* **Requirement**:
Find the lines below that include the word "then" and state how many there are, adding nothing.
------ Data extract ------
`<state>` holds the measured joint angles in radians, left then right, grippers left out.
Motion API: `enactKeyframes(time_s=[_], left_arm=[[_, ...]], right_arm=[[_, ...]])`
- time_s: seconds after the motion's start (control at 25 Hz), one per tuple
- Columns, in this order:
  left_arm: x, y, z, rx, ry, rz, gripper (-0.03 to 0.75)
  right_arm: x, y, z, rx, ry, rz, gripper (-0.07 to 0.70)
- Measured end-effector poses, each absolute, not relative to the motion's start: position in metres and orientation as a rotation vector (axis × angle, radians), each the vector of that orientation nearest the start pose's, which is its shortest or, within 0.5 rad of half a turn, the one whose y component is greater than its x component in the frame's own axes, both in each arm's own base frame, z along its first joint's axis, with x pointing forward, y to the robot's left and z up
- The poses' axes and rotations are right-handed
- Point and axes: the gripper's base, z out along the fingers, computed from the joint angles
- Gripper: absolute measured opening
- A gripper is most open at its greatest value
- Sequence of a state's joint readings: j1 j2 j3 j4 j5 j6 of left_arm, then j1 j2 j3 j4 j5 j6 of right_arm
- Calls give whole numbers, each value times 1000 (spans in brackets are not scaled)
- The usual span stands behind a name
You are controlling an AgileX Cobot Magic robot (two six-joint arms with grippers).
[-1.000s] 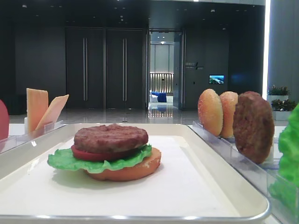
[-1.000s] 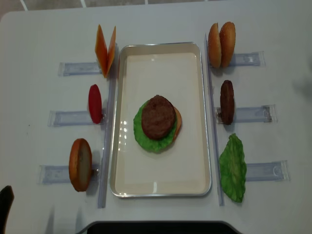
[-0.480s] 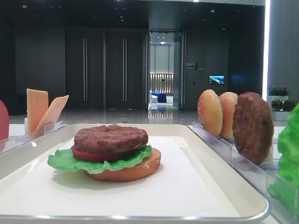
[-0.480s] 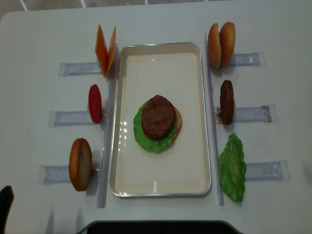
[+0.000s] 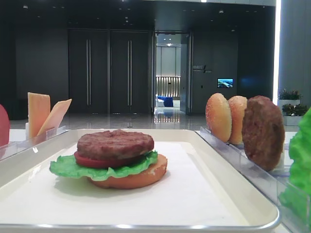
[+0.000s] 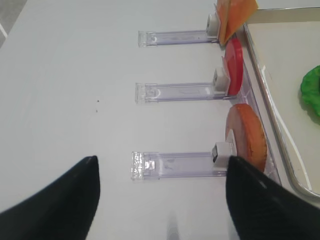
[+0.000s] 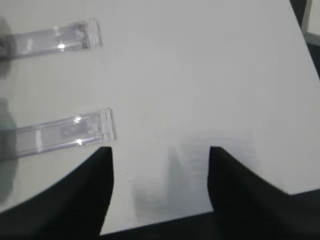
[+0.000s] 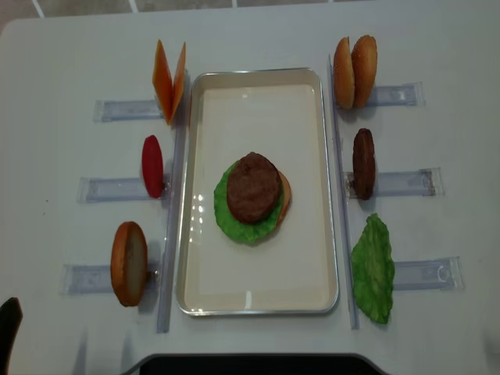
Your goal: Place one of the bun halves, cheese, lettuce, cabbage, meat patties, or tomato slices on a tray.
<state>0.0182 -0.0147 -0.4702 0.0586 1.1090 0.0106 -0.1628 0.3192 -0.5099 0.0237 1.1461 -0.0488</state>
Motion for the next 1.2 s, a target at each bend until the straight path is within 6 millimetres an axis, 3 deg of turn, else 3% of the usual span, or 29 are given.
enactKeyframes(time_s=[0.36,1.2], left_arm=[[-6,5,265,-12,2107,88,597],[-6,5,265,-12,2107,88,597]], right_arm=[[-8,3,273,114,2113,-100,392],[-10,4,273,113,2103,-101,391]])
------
* **Exercise result**:
2